■ **TASK TO CARRY OUT**: Each line below from the "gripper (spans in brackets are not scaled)" line through the "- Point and" line, those two included, must be restated word for word; the pictures must not be.

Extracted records
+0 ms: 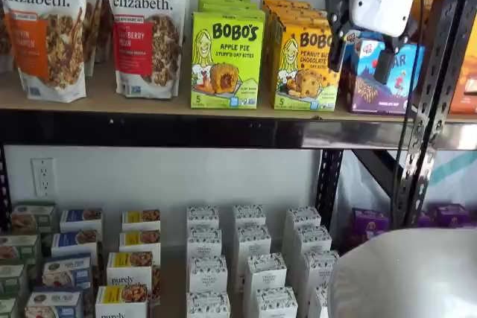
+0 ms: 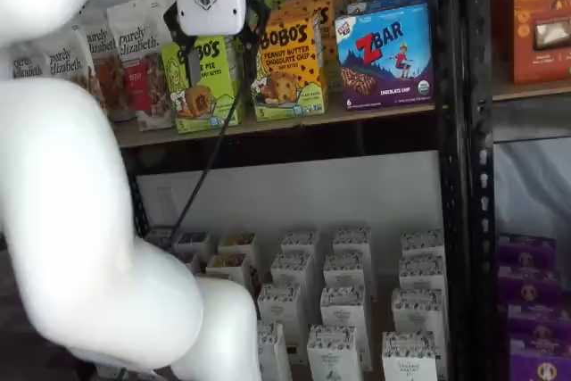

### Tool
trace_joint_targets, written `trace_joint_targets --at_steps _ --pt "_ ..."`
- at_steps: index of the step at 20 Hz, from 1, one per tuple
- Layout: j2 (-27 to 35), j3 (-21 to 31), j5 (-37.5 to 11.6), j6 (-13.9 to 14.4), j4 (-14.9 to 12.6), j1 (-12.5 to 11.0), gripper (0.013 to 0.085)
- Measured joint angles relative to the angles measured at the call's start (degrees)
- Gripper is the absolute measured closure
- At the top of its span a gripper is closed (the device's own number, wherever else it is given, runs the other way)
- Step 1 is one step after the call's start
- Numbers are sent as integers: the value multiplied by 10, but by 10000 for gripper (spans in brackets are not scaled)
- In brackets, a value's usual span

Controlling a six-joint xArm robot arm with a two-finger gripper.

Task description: Pick up the orange box on the top shelf, the fifth box from the left

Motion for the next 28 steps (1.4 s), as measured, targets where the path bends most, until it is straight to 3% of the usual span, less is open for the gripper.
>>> trace_joint_targets --at_steps 6,12,18,20,28 --pt "-3 16 -30 18 -11 26 130" --pt "6 27 -68 60 -30 78 130" --pt "26 22 -98 86 -50 111 130" --pt "29 23 -112 85 -52 111 130" --pt "52 12 -155 43 -60 72 130"
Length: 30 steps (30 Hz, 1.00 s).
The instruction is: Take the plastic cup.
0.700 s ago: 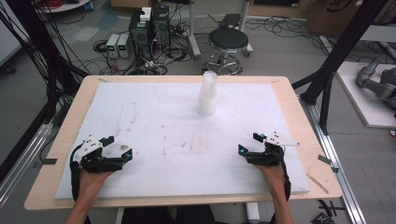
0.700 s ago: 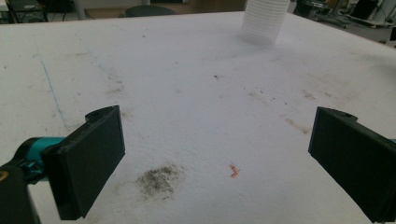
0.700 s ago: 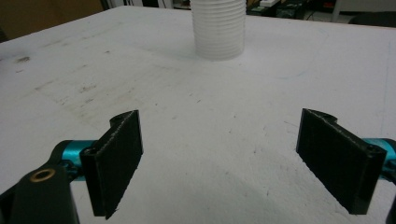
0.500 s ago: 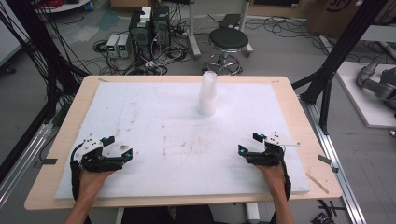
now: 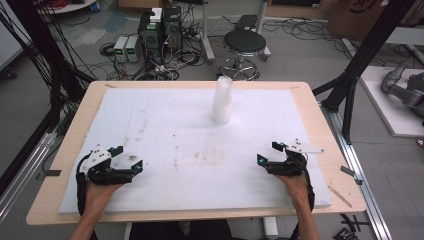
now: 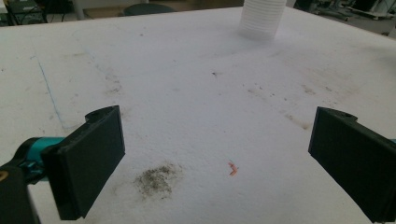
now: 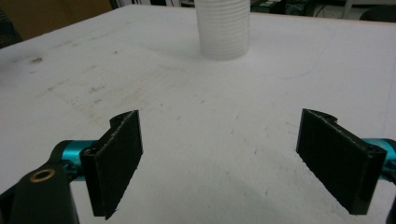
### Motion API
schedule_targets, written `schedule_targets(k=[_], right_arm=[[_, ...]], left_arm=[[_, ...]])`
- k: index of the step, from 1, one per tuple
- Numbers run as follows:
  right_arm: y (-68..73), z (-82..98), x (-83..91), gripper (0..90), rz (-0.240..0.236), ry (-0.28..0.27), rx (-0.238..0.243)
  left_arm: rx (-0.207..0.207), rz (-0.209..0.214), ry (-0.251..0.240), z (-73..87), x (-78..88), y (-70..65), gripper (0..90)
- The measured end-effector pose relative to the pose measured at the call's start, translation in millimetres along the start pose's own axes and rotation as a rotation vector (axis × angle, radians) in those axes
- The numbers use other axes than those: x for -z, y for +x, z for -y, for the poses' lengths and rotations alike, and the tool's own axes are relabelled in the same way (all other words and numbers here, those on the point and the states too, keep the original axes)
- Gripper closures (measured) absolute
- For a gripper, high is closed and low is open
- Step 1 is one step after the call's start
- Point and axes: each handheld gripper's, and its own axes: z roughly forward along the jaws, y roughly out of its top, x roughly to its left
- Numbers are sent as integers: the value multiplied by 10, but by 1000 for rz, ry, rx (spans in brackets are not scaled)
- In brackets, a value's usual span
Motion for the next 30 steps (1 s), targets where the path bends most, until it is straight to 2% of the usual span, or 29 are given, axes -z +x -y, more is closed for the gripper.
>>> schedule_targets(k=[2,4,7,12,13,14,19,21,26,30], right_arm=[[-11,-76,35,141,0,-18,7],[-25,-186,73,142,-22,-21,12],[-44,-341,126,142,-32,2,14],[-89,-647,221,141,-33,30,55],[-89,-647,221,141,-33,30,55],[-110,-777,250,141,-32,41,70],[-138,-997,270,141,-40,49,98],[-163,-1148,245,141,-50,53,115],[-190,-1303,171,141,-67,76,123],[-227,-1509,23,139,-90,105,145]], left_arm=[[-8,-1,2,0,-2,-9,36],[-10,0,7,-2,-6,-9,36],[-3,0,15,-6,-16,-1,36],[10,2,18,-7,-23,7,36],[11,2,19,-8,-22,9,36],[14,2,19,-7,-22,10,36],[11,5,21,-8,-24,10,36],[13,4,24,-9,-28,7,36],[11,7,35,-13,-37,10,36],[18,12,44,-16,-46,15,36]])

■ **TASK RESPONSE**:
- Numbers are sent as integers: the value multiplied by 10, but by 10000 for gripper (spans in brackets are not scaled)
- In brackets, a value's usual span

Controlling a six-joint xArm robot arm with a two-finger gripper.

Task description: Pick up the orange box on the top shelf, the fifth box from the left

Motion for the next 28 steps (1.4 s), as measured, targets where the path bends most, until it is straight to 3% of the usual span, less is open for the gripper.
>>> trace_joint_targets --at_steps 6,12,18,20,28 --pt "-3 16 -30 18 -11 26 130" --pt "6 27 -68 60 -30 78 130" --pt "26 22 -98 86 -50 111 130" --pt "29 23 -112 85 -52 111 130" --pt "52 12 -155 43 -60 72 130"
Length: 30 steps (30 Hz, 1.00 s).
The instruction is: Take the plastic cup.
0.700 s ago: 
0.700 s ago: 
0.700 s ago: 
0.500 s ago: 
now: 
now: 
now: 
### Motion API
schedule_targets, written `schedule_targets(k=[_], right_arm=[[_, ...]], left_arm=[[_, ...]])`
- k: index of the step, from 1, one per tuple
- Numbers run as follows:
  right_arm: y (-68..73), z (-82..98), x (-83..91), gripper (0..90), rz (-0.240..0.236), ry (-0.28..0.27), rx (-0.238..0.243)
  left_arm: rx (-0.207..0.207), rz (-0.209..0.214), ry (-0.251..0.240), z (-73..87), x (-78..88), y (-70..65), gripper (0..90)
- The measured end-effector pose relative to the pose measured at the call's start, translation in millimetres along the start pose's own axes and rotation as a rotation vector (axis × angle, radians) in those axes
- The numbers use other axes than those: x for -z, y for +x, z for -y, for the poses' lengths and rotations alike, and the tool's own axes are relabelled in the same way (all other words and numbers here, those on the point and the states too, keep the original axes)
- Gripper closures (measured) absolute
- For a gripper, high is closed and low is open
- Step 1 is one step after the call's start
- Point and axes: each handheld gripper's, and its own axes: z roughly forward along the jaws, y roughly out of its top, x roughly to its left

That is the complete output.